広くどこまでも続く草原。その中にある、小さいが頑丈に作られたサヴァイヴの家は、屋敷というよりも強固な砦だった。砦の中では毎日のようにものものしく兵士たちが訓練をし、そして鎧を着ていない使用人すら武器を愛用し戦いに長けている。
5歳の誕生日にサヴァイヴは、父からおもちゃの代わりに実用的なダガーが贈られた。刃をつぶした宝石の埋め込まれたおもちゃではない。すでに、小さい頃から子供とはいえ訓練を受けていたサヴァイヴには、専用の武器がなく、周囲の誰もが所持していたため強請っていたのである。
まだまだ小さいサヴァイヴが持つと、ダガーは立派な剣にも見えた。両手で恭しく受け取り、さやから刃を出し、頭上にかざした。
広間には彼の誕生日を祝う人でごった返しており、中には、幼い少年が本物の刃を扱う様を見て、はらはらとする場面も見受けられる。
サヴァイヴは、きりっと顔を引き締めると、右手でダガーをしっかり握りしめた後、さっと右からやや左下に向かって振り下ろす。その後、水平に左に刃先を移動させると、チャッと軽快に音を鳴らして鞘に納めた。
その姿は、まだまだ子供の頼りないパワーでは安定していないとはいえ様になっており、特に、武器を持たない貴婦人たちからほっと安堵されたあと、素晴らしいその動きに対して賞賛が贈られた。

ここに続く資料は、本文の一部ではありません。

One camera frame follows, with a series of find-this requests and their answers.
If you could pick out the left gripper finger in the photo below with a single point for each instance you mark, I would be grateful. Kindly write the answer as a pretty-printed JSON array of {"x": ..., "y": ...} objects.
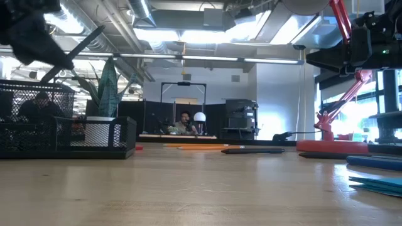
[{"x": 37, "y": 40}]

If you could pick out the blue sticky note pad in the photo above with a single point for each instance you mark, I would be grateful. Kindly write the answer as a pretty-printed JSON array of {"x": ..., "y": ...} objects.
[{"x": 383, "y": 185}]

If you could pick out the yellow pencil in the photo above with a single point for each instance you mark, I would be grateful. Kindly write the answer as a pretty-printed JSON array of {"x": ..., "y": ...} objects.
[{"x": 210, "y": 147}]

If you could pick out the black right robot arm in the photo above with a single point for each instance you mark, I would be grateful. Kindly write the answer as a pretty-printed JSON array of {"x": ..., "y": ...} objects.
[{"x": 396, "y": 11}]

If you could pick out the black mesh desk organizer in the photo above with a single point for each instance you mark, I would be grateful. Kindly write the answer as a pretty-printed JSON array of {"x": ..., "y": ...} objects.
[{"x": 63, "y": 155}]

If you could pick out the black stand pole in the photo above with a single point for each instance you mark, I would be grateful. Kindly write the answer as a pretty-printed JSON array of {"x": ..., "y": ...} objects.
[{"x": 391, "y": 94}]

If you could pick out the person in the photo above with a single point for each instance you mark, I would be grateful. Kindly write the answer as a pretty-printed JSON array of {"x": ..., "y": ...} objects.
[
  {"x": 185, "y": 125},
  {"x": 41, "y": 108}
]

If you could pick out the red desk lamp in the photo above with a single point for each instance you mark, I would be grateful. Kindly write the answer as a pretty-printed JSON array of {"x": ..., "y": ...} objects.
[{"x": 329, "y": 147}]

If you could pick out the black partition panel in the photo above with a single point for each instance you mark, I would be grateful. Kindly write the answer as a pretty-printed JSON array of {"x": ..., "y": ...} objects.
[{"x": 150, "y": 116}]

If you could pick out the white globe lamp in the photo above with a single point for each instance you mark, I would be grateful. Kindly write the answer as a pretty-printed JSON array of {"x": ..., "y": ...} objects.
[{"x": 199, "y": 116}]

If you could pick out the black aluminium table frame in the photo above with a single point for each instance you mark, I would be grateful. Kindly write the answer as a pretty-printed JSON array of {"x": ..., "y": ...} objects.
[{"x": 267, "y": 142}]

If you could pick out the black metal gantry frame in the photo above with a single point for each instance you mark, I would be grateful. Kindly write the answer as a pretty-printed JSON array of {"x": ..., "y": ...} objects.
[{"x": 183, "y": 83}]

「ちちうえ、ありがとうございます。たいせつにして、このダガーにはじないように、たんれんいたします!」
やや舌足らずの幼く高い声が広間に響くと、わぁっと歓声が上がった。
タタタッと軽やかな小走りの音がサヴァイヴに近づいた。時々止まる、そのリズムが不規則なメロディーを彼は捕らえると、にっこり笑い、自らもそちらに向かう。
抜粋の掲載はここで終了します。